Lots of my clients (Wireless ISPs) have looked into deploying it, however the costs are well over 20 times the cost of a unlicensed system per access point. I know it will be deployed as we work with some of the backend routing etc. and installation with some of clearwires subs, but most of my clients have moved on to other cheaper, more proven technologies. Just what is going on in the WISP industry for the most part. 802.11n so far on point-2-point links, are working quite well, cheap hardware as well as ease of use is playing factors in this.
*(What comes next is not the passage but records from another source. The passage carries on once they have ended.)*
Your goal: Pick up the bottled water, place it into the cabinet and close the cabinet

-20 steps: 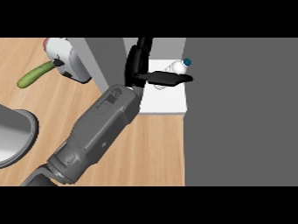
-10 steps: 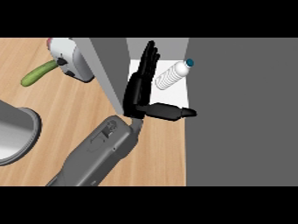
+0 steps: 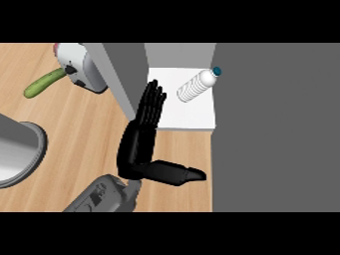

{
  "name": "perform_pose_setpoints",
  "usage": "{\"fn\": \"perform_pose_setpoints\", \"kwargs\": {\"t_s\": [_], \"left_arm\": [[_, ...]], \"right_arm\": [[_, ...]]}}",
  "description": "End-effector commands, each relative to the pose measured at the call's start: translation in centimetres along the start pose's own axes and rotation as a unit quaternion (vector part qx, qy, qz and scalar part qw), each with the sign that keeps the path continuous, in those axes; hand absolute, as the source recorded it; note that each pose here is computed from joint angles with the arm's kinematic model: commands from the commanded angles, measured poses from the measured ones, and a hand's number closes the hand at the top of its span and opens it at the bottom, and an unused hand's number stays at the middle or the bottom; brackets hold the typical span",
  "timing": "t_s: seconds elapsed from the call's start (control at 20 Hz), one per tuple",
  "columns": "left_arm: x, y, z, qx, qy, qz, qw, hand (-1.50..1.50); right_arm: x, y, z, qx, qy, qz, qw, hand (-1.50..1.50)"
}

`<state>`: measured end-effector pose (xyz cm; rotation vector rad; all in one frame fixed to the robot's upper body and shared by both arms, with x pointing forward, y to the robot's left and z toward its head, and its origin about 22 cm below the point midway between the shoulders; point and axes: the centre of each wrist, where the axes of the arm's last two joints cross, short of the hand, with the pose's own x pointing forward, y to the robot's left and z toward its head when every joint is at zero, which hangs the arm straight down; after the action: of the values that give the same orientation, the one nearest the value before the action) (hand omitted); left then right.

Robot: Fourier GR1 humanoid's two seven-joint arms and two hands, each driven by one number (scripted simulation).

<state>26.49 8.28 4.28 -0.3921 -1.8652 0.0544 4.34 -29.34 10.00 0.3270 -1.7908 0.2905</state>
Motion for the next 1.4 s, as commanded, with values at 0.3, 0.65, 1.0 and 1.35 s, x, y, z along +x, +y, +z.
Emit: {"fn": "perform_pose_setpoints", "kwargs": {"t_s": [0.3,0.65,1.0,1.35], "left_arm": [[2.7,4.1,5.9,0.024,-0.008,-0.004,0.9997,-1.5],[4.8,5.9,8.0,0.035,-0.015,-0.006,0.9993,-1.5],[5.6,7.4,9.4,0.047,-0.024,-0.011,0.9986,-1.5],[7.3,9.4,12.2,0.056,-0.021,-0.006,0.9982,-1.5]], "right_arm": [[3.8,3.9,-2.3,0.132,0.008,0.009,0.991,1.5],[3.9,5.7,-3.6,0.177,0.022,0.006,0.984,1.5],[4.5,8.2,-5.0,0.192,0.013,-0.006,0.981,1.5],[3.9,11.1,-7.6,0.228,-0.021,0.007,0.973,1.5]]}}
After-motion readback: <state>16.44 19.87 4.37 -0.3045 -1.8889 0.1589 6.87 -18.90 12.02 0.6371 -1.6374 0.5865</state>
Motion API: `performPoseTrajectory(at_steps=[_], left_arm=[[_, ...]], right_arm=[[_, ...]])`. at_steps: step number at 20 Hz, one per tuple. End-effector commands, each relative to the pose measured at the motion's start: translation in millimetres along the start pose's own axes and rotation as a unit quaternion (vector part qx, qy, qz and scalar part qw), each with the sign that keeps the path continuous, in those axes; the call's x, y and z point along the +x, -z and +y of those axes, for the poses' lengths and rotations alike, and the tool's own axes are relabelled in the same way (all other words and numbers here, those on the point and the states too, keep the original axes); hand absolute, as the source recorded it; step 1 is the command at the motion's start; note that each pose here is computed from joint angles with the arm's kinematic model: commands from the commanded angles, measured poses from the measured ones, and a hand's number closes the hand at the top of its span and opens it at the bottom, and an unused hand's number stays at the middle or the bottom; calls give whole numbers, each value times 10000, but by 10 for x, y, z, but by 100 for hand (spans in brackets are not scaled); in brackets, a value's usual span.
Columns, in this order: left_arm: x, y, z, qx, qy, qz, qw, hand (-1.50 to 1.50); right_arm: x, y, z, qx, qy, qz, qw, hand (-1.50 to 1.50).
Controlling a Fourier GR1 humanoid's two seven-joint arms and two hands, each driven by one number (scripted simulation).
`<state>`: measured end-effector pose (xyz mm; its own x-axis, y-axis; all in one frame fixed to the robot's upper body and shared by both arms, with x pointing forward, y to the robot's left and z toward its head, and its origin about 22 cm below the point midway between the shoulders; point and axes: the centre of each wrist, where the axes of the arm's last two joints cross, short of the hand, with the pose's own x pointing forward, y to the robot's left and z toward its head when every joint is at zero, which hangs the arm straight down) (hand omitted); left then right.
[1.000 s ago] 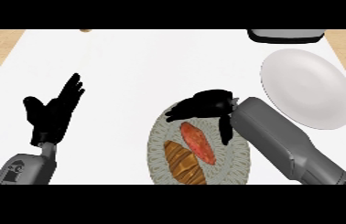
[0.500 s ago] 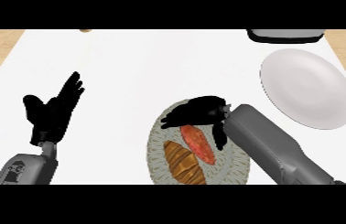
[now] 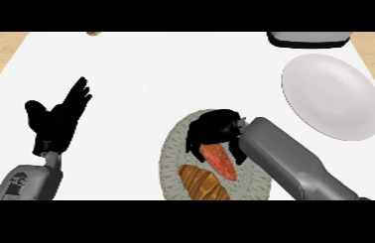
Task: Pick the sweet potato from the placemat and place it in the plate
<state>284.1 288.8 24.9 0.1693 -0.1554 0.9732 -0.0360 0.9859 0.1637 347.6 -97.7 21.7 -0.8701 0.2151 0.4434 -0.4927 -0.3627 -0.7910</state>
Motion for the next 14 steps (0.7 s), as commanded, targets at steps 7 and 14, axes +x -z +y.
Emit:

We are seeing 10+ mile N links running 60-70 meg TCP and over 200 UDP using only 2x2 MIMO. ----------------------------------------------------------- Dennis Burgess, Mikrotik Certified Trainer Link Technologies, Inc -- Mikrotik & WISP Support Services Office: 314-735-0270 Website: http://www.linktechs.net LIVE On-Line Mikrotik Training - Author of "Learn RouterOS" -----Original Message----- From: Rubens Kuhl [mailto:rubensk@gmail.com] Sent: Wednesday, June 16, 2010 2:48 PM To: Seth Mattinen Cc: nanOG list Subject: Re: Future of WiMax The future of WiMAX seems a lot less promising now that FD-LTE is the clear winner for wide-scale mobile deployment, and TD-LTE, 802.11n and proprietary technologies will compete for non-paired spectrum and/or niche markets. But one can build a network with WiMAX and make money out of it; global market forces have established the big picture, not what would happen on a specific scenario. Rubens On Wed, Jun 16, 2010 at 4:35 PM, Seth Mattinen <sethm@rollernet.us> wrote:
A while back I remember reading a comment here that "WiMax is not a future proof technology" and that several manufacturers have dropped it or something to that effect. I think it was in the starting a WiMax
ISP thread. This has stuck in my head, and I was curious if there was any truth to this.
WiMax sounds promising, but I certainly don't hear a lot about it other than Sprint/Clear. Is it just that everyone that's doing wireless is sticking with relatively inexpensive 802.11 a/b/g/n products, or is WiMax really a dead end?